### [WHAT YOU HAVE TO DO]
Where the material below has a line containing "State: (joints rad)", start repeating exactly, and keep going through the line containing "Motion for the", with no other lines.
'''
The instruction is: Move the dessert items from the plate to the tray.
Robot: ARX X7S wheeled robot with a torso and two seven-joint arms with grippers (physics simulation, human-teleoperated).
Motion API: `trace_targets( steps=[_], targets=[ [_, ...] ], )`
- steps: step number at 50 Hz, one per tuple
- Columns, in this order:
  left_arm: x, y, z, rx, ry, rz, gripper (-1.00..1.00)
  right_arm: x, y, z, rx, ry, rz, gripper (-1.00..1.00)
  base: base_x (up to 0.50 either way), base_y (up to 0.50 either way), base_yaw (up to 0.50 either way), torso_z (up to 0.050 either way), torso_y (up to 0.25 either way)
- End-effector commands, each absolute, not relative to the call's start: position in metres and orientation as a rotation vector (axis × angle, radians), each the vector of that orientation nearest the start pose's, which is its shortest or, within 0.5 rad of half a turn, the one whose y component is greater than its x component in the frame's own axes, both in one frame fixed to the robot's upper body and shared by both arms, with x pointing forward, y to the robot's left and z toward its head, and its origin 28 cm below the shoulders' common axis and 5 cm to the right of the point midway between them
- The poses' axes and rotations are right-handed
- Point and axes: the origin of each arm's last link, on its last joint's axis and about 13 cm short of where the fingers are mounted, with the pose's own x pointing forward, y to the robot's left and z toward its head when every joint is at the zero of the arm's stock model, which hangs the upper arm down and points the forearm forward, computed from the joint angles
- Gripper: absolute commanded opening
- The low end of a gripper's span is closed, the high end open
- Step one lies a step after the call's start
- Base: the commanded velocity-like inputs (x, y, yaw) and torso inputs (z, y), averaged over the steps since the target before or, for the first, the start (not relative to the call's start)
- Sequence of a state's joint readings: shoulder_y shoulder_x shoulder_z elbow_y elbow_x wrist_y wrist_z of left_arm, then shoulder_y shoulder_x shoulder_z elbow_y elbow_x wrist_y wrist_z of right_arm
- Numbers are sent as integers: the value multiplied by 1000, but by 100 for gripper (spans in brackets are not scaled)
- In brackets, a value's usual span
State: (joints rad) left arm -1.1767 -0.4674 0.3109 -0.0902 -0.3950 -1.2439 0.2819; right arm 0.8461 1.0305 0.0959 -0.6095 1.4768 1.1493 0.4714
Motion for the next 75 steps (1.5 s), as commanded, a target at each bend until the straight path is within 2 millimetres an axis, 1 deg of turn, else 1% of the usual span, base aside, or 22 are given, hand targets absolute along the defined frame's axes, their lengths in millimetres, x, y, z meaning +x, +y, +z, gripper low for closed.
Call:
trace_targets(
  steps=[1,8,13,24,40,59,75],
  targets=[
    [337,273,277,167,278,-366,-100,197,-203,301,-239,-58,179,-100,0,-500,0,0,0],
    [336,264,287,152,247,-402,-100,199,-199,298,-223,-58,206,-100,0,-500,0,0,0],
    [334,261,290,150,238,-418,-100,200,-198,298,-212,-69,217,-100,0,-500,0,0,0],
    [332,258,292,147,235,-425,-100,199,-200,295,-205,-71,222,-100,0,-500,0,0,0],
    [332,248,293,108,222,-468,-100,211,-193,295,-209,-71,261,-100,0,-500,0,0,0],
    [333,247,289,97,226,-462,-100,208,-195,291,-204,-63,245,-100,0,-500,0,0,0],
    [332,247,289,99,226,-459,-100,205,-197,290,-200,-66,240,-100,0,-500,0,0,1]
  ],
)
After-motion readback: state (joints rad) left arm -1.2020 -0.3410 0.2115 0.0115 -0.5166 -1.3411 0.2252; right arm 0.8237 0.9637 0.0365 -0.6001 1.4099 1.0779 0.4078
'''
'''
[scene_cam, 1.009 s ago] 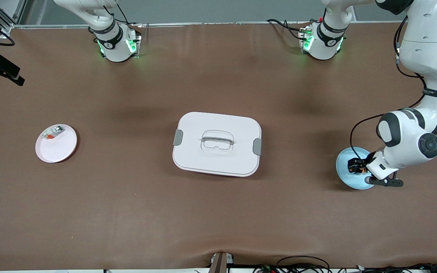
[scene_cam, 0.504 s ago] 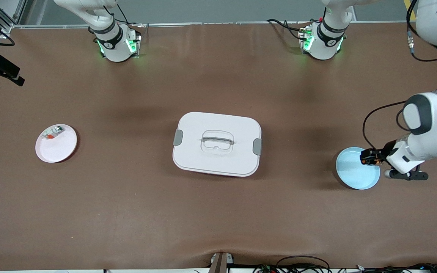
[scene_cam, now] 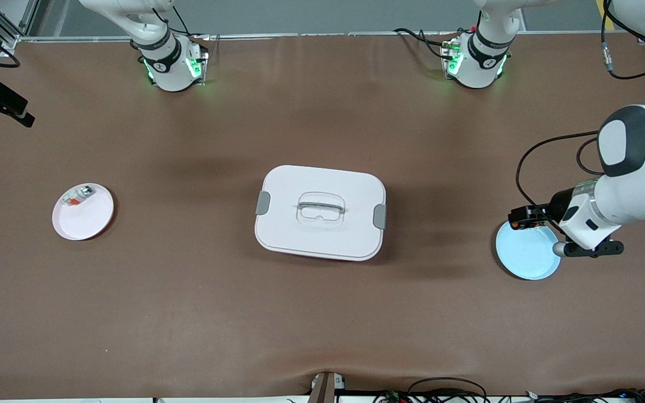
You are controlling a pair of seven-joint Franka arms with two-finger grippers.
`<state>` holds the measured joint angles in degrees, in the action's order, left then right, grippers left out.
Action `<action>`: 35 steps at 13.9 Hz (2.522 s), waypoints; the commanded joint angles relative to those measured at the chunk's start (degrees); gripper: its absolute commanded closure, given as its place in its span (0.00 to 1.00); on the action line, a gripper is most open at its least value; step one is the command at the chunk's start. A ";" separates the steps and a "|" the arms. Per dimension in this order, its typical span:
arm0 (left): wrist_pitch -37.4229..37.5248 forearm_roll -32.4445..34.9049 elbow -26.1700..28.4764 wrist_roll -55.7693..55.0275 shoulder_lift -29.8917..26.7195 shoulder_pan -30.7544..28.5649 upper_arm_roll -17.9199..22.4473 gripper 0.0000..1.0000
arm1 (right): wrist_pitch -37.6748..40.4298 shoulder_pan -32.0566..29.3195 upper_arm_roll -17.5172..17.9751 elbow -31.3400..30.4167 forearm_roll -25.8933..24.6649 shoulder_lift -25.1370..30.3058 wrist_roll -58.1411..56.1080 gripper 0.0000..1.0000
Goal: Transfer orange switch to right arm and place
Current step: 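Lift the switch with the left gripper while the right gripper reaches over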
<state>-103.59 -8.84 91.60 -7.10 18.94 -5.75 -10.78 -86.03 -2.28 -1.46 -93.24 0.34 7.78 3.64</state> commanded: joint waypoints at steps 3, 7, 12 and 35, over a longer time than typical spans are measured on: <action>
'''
### [EXPECTED ANSWER]
State: (joints rad) left arm -1.1767 -0.4674 0.3109 -0.0902 -0.3950 -1.2439 0.2819; right arm 0.8461 1.0305 0.0959 -0.6095 1.4768 1.1493 0.4714
Motion for the next 75 steps (1.5 s), as commanded, a target at each bend until the straight path is within 2 millimetres an axis, 1 deg of turn, else 1% of the usual span, base aside, or 22 are given, hand targets absolute along the defined frame's axes, their lengths in millimetres, x, y, z meaning +x, +y, +z, gripper low for closed.

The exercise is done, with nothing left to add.